Nicolas le philosophe

 

 

 

 

 

par

 

 

 

 

 

Alexandre DUMAS

 

 

 

 

 

 

 

 

 

 

Après avoir servi son maître pendant sept ans, Nicolas lui dit :

– Maître, j’ai fait mon temps, je voudrais bien retourner près de ma mère ; donnez-moi mes gages.

– Tu m’as servi fidèlement comme intelligence et probité, répondit le maître de Nicolas ; la récompense sera en rapport avec le service.

Et il lui donna un lingot d’or, qui pouvait bien peser cinq ou six livres.

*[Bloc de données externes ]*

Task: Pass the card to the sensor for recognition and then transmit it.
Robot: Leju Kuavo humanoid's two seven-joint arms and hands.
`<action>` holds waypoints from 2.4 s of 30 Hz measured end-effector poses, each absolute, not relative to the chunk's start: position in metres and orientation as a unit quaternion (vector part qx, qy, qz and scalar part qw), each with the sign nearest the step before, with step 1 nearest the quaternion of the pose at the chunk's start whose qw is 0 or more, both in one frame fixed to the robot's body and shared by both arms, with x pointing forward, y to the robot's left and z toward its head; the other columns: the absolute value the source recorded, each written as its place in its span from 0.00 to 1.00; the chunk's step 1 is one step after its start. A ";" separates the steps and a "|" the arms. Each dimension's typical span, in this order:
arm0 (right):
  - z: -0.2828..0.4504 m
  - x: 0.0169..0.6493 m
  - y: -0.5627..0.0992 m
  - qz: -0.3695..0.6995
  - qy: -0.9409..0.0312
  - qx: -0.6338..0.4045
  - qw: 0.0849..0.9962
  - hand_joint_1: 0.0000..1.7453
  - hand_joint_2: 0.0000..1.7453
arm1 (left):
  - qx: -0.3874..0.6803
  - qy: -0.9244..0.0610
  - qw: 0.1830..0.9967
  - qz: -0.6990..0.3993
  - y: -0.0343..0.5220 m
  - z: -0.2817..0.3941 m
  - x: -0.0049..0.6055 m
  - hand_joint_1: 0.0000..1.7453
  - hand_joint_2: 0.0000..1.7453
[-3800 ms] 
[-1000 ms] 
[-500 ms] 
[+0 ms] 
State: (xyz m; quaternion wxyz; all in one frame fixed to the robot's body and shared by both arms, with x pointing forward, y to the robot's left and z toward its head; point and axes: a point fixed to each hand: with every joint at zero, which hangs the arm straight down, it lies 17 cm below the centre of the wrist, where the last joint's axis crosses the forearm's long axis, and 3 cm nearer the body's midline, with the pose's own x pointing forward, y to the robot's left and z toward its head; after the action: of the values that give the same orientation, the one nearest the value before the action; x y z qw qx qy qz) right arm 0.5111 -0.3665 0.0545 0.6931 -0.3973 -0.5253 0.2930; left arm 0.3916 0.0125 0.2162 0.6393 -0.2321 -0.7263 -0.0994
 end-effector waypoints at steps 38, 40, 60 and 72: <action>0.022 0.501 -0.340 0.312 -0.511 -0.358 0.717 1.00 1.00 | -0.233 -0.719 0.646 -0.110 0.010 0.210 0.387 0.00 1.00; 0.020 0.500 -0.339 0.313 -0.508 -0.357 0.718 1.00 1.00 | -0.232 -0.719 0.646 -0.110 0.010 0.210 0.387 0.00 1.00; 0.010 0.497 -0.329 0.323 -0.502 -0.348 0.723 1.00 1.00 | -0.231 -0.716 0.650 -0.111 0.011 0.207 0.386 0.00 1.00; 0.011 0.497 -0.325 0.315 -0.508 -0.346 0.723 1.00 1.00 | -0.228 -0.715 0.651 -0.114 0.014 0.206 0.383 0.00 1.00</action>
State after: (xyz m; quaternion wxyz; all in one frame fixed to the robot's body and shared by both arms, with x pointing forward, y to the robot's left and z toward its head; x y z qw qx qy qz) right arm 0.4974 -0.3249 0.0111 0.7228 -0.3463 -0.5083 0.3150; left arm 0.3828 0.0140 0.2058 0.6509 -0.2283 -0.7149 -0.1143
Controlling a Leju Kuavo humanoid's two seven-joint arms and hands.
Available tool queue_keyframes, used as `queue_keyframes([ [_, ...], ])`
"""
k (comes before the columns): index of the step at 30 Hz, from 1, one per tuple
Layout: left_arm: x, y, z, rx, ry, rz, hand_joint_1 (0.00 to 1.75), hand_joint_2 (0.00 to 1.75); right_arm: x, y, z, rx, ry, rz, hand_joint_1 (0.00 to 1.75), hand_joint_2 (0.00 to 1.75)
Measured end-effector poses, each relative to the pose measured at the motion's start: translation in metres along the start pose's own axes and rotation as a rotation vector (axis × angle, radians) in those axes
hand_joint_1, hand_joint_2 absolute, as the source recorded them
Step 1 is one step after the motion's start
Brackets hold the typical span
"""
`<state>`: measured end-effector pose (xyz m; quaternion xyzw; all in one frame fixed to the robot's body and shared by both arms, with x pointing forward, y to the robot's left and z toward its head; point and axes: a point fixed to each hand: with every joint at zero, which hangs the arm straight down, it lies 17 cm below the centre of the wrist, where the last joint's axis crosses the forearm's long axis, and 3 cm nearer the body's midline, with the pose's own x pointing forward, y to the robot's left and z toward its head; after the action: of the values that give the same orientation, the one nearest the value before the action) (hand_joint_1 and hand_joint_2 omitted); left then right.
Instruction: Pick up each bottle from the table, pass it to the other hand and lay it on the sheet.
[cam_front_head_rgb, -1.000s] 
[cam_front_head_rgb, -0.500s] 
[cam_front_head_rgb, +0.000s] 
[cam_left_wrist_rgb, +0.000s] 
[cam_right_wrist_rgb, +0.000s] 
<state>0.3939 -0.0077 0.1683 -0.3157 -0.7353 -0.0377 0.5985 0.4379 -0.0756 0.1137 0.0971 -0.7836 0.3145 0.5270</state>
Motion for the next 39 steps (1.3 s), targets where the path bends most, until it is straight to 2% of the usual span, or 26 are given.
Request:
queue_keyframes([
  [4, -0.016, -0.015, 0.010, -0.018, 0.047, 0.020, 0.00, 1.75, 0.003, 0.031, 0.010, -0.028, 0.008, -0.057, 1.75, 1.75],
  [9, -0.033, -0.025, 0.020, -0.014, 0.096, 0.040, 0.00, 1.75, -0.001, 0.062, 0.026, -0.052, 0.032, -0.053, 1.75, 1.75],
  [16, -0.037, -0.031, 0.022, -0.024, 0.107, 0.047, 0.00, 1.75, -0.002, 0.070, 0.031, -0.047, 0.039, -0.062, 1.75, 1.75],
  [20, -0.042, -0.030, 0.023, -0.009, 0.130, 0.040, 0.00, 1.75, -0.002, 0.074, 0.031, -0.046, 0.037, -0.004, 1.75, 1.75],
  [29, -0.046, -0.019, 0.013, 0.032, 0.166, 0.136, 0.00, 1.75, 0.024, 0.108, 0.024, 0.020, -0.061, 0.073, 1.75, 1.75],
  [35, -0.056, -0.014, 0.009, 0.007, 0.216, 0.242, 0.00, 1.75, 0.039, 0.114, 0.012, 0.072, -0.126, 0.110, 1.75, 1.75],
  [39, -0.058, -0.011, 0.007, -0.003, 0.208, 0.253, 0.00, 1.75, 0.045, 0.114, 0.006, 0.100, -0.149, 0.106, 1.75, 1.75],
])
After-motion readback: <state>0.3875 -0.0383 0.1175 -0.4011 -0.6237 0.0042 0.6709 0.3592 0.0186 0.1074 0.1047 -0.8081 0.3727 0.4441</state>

Nicolas tira son mouchoir de sa poche, y enveloppa le lingot, le chargea sur son épaule et se mit en route pour la maison paternelle.

En cheminant et en mettant toujours une jambe devant l’autre, il finit par croiser un cavalier qui venait à lui, joyeux et frais, et monté sur un beau cheval.

– Oh ! dit tout haut Nicolas, la belle chose que d’avoir un cheval ! On monte dessus, on est dans sa selle comme sur un fauteuil, on avance sans s’en apercevoir, et l’on n’use pas ses souliers.

Le cavalier, qui l’avait entendu, lui cria :

– Hé ! Nicolas, pourquoi vas-tu donc à pied ?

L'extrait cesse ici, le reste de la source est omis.